Persuadés d'avoir du vécu,
Chacun de nous pense posséder le monopole de la souffrance,
On aborde fièrement nos cicatrices et on n'aime à rappeler
A quel point nos vies sont tristes et cruelles,
On est le nombril du monde et tous prétendent
Avoir grandi à l'ombre du bonheur,
On se fais notre ciné.
Dans le vacarme de nos plaintes,
Y a tant de gens qu'on entend même plus pleurer.
Tu sais, on ne souffre pas qu'en banlieue
Partout tu peux lire le même manque d'amour dans les yeux.
Même dans les beaux quartiers, des sourires sont des masques,
On n'achète pas le bonheur sans qu'un jour, le temps nous démasque
La détresse n'a pas de couleur, réveille toi :
Sous combien de peaux blanches se cache la douleur ?
Chacun ses secrets, emmurés dans le silence,
Ces hémorragies internes qui nous font pleurer en silence.

Refrain x2 :
Tu peux souffrir sans venir de la banlieue,
Partout tu peux lire le même manque d'amour dans les yeux.
A chacun son ghetto, chacun porte son fardeau.
Tu peux grandir à l'air libre, mais comme derrière les barreaux.
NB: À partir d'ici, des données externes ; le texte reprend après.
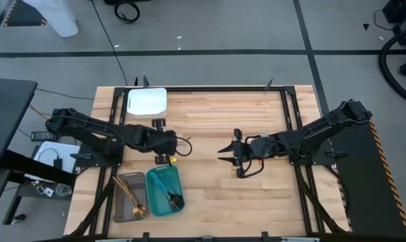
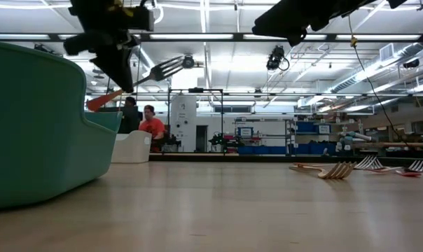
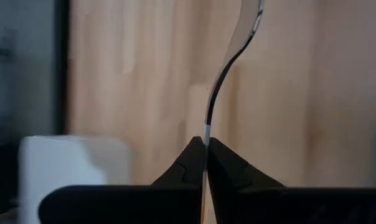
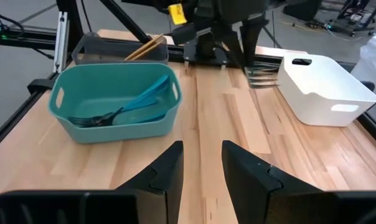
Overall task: Sort silverware by color (type)
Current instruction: Put the orange fork into the white bin
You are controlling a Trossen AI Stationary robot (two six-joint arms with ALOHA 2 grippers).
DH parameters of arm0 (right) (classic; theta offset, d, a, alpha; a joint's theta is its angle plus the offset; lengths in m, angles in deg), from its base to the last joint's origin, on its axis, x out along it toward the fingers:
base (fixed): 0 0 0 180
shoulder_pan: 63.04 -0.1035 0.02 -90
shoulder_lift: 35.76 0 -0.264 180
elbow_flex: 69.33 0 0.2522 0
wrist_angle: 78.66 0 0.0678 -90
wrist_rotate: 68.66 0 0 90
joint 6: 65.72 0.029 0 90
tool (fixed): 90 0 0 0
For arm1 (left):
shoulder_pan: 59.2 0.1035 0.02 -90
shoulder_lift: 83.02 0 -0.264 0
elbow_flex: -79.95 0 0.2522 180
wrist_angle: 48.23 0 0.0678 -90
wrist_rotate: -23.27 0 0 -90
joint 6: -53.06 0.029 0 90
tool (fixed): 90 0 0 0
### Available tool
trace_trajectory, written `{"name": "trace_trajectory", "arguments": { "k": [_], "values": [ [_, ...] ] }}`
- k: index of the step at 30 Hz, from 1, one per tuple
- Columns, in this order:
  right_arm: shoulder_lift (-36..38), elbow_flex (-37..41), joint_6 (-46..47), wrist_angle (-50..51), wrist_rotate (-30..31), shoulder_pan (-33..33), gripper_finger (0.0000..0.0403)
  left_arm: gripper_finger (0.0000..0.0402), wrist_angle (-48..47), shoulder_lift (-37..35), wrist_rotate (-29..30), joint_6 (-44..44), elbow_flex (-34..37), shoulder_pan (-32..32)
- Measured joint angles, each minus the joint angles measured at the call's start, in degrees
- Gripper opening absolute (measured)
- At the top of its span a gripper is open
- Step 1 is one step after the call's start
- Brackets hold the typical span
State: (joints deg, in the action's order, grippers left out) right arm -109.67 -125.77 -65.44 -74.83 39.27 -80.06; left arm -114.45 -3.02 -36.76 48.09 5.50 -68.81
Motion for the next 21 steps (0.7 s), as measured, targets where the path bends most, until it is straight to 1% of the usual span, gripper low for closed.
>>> {"name": "trace_trajectory", "arguments": {
  "k": [4, 8, 12, 18, 21],
  "values": [
    [0.0, 0.04, 0.0, 0.12, -0.02, 0.0, 0.012, 0.0015, -5.02, 0.22, 5.98, 6.62, 0.0, 0.98],
    [0.0, 0.04, 0.04, -0.24, -0.02, 0.0, 0.012, 0.0015, -8.0, 0.25, 9.66, 13.02, 0.0, 2.31],
    [0.0, 0.04, 0.4, -0.74, -1.2, -0.07, 0.012, 0.0015, -10.04, 0.25, 10.84, 15.71, 0.0, 5.56],
    [0.0, 0.04, 2.54, -0.72, -1.55, -0.09, 0.012, 0.0015, -11.79, 0.25, 11.59, 17.06, 0.0, 13.32],
    [0.0, 0.04, 3.9, -0.71, -1.56, -0.35, 0.012, 0.0015, -11.72, 0.25, 12.09, 19.31, 0.0, 17.23]
  ]
}}
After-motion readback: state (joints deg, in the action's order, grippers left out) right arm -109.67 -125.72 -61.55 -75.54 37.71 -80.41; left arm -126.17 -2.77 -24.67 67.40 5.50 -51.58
Mal être : chronique de douleurs qu'on traîne,
On espère qu'elles disparaissent mais en faite elles hibernent
Dans les veines de nos plaies, mon cœur la renferme,
C'est une peine sans sursis, à vie c'est du ferme
Et on se cache pour pleurer,
Si on sourit au monde, c'est en espérant le leurrer
Parce qu'au fond,
Qui peut réellement savoir ce qui nous tue
Et ce que l'on est,
Les gens se contentent de ce qu'on parait, pas vrai ?
Souffrir sans pouvoir le dire c'est pire.
Moi j'ai encore la chance de l'écrire,
Alors je chante pour celles et ceux qui meurent de leurs vivants
Dans des drames silencieux, polémies de douleur,
Anorexie de bonheur,
Tous chantonnes leur vie en ré mineur
Même mineur.
Chacun ses secrets, emmurés dans le silence,
Ces hémorragies internes qui nous font pleurer en silence.

Refrain x2 :
Tu peux souffrir sans venir de la banlieue,
Partout tu peux lire le même manque d'amour dans les yeux.
A chacun son ghetto, chacun porte son fardeau.
Tu peux grandir à l'air libre, mais comme derrière les barreaux.
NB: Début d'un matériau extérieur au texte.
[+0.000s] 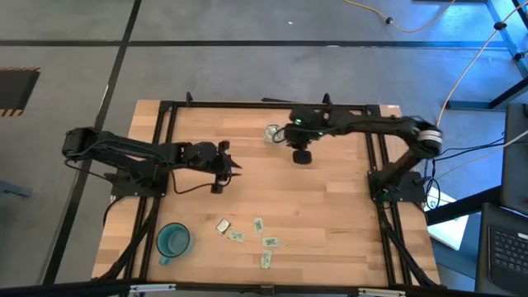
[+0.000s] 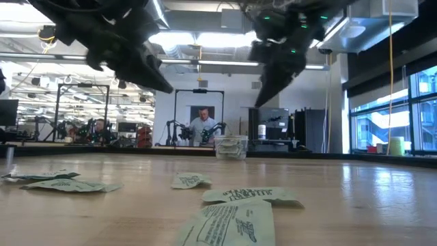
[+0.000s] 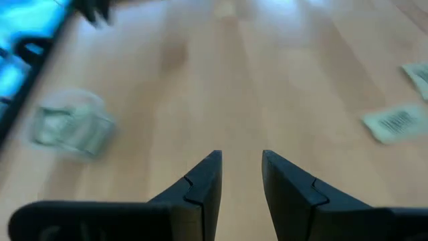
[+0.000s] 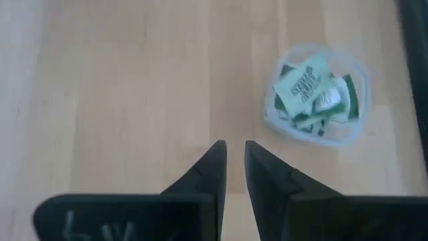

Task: Pick and place items into bin
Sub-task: Put the green stevia packet into the transparent bin

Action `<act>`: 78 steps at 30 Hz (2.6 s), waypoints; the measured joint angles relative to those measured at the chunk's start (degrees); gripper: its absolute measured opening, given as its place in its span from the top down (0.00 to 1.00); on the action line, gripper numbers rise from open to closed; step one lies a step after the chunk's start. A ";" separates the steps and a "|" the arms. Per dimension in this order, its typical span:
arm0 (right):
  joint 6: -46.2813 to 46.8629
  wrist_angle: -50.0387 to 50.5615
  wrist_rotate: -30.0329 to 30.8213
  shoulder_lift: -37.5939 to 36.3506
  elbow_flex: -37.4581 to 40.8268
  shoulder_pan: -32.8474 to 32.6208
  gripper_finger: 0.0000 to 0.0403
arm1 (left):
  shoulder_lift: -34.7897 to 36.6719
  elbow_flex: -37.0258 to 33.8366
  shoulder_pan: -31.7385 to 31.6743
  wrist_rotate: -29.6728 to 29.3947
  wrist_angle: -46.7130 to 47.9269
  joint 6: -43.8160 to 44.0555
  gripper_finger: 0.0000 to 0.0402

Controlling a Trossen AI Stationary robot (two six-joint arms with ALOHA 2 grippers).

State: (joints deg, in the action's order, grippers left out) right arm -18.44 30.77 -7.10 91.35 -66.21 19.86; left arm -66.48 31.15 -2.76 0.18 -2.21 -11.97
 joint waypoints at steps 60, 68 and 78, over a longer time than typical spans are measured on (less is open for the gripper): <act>13.63 -34.86 8.55 -11.41 26.83 -5.94 0.85 | -20.31 20.26 19.44 2.69 31.57 19.74 0.99; 14.96 -34.22 8.99 -11.41 26.83 -5.92 0.85 | -18.76 27.04 5.74 -11.40 28.27 10.52 0.99; 15.29 -27.77 9.08 -11.43 26.81 -5.90 0.85 | -27.53 36.76 -13.00 -10.02 16.42 -3.50 1.00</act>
State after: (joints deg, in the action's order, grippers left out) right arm -3.16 3.00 1.98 79.92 -39.40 13.96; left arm -94.00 67.91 -15.76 -9.85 14.21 -15.47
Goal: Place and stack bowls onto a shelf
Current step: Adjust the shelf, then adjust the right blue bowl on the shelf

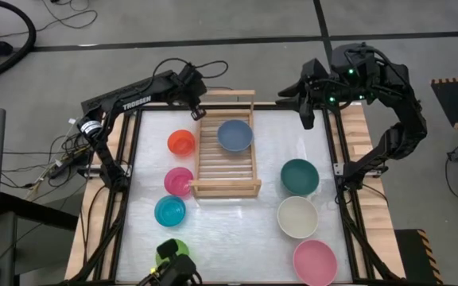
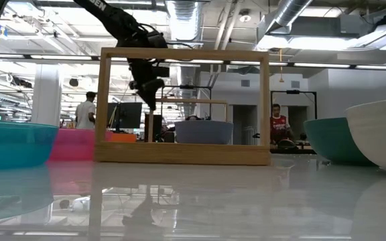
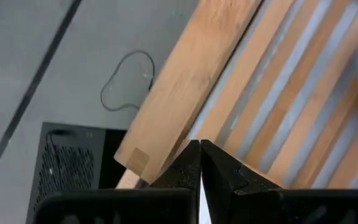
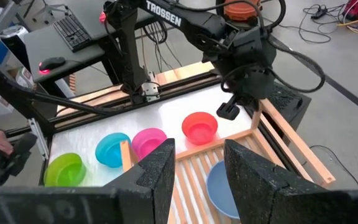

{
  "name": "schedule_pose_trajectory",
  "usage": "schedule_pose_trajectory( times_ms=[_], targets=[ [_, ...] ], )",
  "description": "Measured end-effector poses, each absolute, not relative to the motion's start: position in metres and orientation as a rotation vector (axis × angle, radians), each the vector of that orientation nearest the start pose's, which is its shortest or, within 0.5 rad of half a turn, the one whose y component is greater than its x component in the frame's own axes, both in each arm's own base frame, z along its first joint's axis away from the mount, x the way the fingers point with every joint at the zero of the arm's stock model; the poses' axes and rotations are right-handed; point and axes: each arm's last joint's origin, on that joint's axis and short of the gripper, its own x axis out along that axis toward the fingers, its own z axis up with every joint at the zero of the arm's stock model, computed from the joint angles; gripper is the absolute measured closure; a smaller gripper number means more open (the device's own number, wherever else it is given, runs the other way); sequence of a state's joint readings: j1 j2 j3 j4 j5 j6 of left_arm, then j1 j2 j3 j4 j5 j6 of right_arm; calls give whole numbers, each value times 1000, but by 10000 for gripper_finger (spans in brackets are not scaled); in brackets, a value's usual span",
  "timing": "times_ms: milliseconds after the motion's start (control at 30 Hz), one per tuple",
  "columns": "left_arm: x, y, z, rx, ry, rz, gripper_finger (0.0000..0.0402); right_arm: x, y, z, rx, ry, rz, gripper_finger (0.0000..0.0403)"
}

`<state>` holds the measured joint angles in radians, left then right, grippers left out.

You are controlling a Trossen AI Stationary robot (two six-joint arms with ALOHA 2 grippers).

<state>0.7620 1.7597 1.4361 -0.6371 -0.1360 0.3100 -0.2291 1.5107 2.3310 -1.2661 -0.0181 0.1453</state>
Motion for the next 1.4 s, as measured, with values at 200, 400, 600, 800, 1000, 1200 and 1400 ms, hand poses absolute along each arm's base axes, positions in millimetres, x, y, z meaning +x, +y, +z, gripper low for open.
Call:
schedule_pose_trajectory(
  times_ms=[200,400,600,800,1000,1200,1400],
  targets=[
    [276,264,262,-85,984,683,401,209,-48,545,184,438,-237,240],
    [275,252,275,-172,1035,627,401,208,-48,543,186,459,-240,240],
    [255,224,350,-230,898,515,401,205,-51,517,311,719,-433,240],
    [208,176,445,-144,567,527,401,236,-46,483,359,885,-412,235],
    [154,129,491,-114,330,565,388,275,-48,422,310,1067,-466,211],
    [123,102,506,-159,229,587,353,318,-62,386,248,1016,-342,210],
    [114,94,503,-189,264,595,345,357,-76,339,131,1141,-267,222]
  ],
)
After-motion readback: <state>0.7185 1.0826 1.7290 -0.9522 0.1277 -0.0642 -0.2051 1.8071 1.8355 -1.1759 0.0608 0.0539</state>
Ne crois jamais être le seul à pleurer de quoi inonder le sol,
Certains enveloppent leur tristesse dans un lin seul
Mais seuls, ils finissent pleureur comme le saule,
Ecoutes pas trop les cœurs, ils font boum - boum
Au rythme des peurs,
Boum - boum chacun porte son fardeau,
Des cœurs gèlent et prennent les faux semblant comme manteau,
Quand d'autres se replient dans la violence, se cachent derrière l'arrogance,
Traduisent leurs tristesses par l'insolence,
Les gens cachent leurs douleurs,
Se tiennent debout comme des arbres
Mais leurs branches sont d'argiles,
Du cristal sous du marbre,
Les blessures mortelles sont celles qu'on peut confier
Si on se sent asphyxié, c'est qu'on tente de les étouffer,
Chacun ses secrets, emmurés dans le silence,
Ces hémorragies internes qui nous font pleurer en silence.

Refrain x2 :
Tu peux souffrir sans venir de la banlieue,
Partout tu peux lire le même manque d'amour dans les yeux.
A chacun son ghetto, chacun porte son fardeau.
Tu peux grandir à l'air libre, mais comme derrière les barreaux.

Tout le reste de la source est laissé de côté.